Question

The wavelength of light from the spectral emission line of sodium is 589 nm. Find the kinetic energy at which

(a) an electron, and

(b) a neutron, would have the same de Broglie wavelength.

Answer 1

Wavelength of light of a sodium line, λ = 589 nm = 589 × 10⁻⁹ m

Mass of an electron, m_e = 9.1 × 10⁻³¹ kg

Mass of a neutron, m_n = 1.66 × 10⁻²⁷ kg

Planck’s constant, h = 6.6 × 10⁻³⁴ Js

(a) For the kinetic energy K, of an electron accelerating with a velocity v, we have the relation:

`"K" = 1/2 "m"_"e""v"^2` ...............(1)

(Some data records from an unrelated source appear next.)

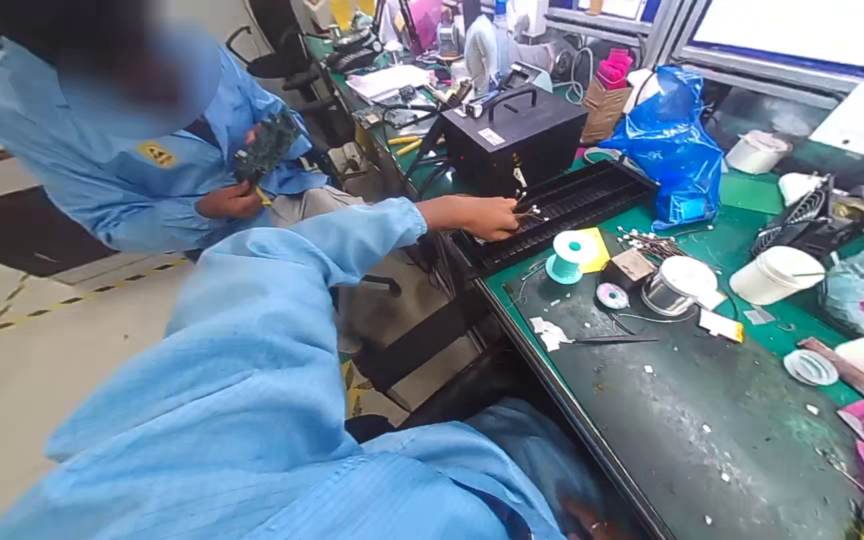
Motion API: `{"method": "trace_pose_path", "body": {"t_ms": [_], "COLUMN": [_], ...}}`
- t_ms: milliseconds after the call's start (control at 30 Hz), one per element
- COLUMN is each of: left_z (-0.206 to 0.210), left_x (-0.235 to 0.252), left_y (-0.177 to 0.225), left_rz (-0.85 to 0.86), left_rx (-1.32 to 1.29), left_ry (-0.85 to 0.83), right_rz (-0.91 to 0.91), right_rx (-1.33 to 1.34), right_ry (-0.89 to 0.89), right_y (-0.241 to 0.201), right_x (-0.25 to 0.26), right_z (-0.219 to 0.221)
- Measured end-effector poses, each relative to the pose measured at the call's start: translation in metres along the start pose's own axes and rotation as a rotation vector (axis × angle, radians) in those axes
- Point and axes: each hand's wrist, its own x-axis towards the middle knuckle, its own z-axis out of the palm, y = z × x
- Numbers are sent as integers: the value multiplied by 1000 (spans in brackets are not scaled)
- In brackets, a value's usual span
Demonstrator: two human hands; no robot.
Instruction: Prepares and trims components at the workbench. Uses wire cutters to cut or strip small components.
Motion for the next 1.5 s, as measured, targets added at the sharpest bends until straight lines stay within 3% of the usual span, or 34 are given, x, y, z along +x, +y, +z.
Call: {"method": "trace_pose_path", "body": {"t_ms": [167, 433, 833, 1133, 1500], "left_z": [3, 12, 22, 0, 4], "left_x": [-9, -23, -39, -35, -44], "left_y": [2, 1, 1, 3, 8], "left_rz": [-18, -12, -126, -178, -222], "left_rx": [18, 113, -74, -190, -180], "left_ry": [-18, 109, 250, 57, 53], "right_rz": [10, 12, 40, 28, 43], "right_rx": [-22, -26, -45, -44, -68], "right_ry": [3, 12, -6, 3, -33], "right_y": [1, 1, 0, -1, 2], "right_x": [-2, -1, -1, -2, -1], "right_z": [2, 3, 2, 1, 3]}}
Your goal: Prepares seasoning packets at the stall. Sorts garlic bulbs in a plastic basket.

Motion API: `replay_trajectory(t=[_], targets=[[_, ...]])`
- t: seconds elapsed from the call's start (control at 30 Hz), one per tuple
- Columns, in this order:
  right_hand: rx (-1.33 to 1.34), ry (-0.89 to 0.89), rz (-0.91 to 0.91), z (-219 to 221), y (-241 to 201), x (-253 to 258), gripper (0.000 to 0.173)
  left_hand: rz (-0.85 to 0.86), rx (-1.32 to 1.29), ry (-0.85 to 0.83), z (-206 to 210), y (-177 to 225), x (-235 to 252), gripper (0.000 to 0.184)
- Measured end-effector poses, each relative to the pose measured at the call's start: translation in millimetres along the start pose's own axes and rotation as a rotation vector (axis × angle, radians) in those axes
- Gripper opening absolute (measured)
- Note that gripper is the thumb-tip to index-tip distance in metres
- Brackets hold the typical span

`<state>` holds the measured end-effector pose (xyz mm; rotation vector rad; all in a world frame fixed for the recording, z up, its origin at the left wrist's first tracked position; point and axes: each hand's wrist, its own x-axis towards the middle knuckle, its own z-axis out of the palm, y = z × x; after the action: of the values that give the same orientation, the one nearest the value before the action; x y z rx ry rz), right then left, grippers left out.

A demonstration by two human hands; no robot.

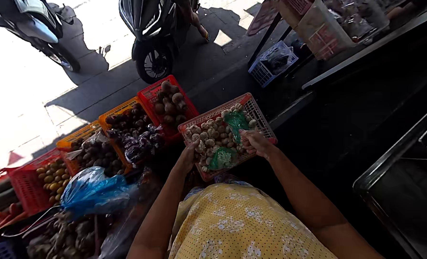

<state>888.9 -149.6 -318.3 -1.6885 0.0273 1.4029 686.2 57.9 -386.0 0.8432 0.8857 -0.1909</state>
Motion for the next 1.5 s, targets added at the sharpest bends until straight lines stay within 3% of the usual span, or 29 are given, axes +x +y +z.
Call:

We have the relation for de Broglie wavelength as:

`lambda = "h"/("m"_"e""v")`

∴ `"v"^2 = "h"^2/(lambda^2"m"_"e"^2)` ........(2)

Substituting equation (2) in equation (1), we get the relation:

`"K" = 1/2 ("m"_"e""h"^2)/(lambda^2"m"_"e"^2) = "h"^2/(2lambda^2"m"_"e")` ..........(3)

= `(6.6 xx 10^(-34))^2/(2 xx (589 xx 10^(-9))^2 xx 9.1 xx 10^(-31))`

≈ 6.9 × 10⁻²⁵ J

= `(6.9 xx 10^(-25))/(1.6 xx 10^(-19))`

= 4.31 × 10⁻⁶ eV

= 4.31 μeV

Hence, the kinetic energy of the electron is 6.9 × 10⁻²⁵ J or 4.31 μeV.

(b) Using equation (3), we can write the relation for the kinetic energy of the neutron as:

`"h"^2/(2lambda^2 "m"_"n")`

= `(6.6 xx 10^(-34))^2/(2 xx (589 xx 10^(-9))^2 xx 1.66 xx 10^(-27))`

= 3.78 × 10⁻²⁸ J

= `(3.78 xx 10^(-28))/(1.6 xx 10^(-19))`

= 2.36 × 10⁻⁹ eV

= 2.36 neV

Hence, the kinetic energy of the neutron is 3.78 × 10⁻²⁸ J or 2.36 neV.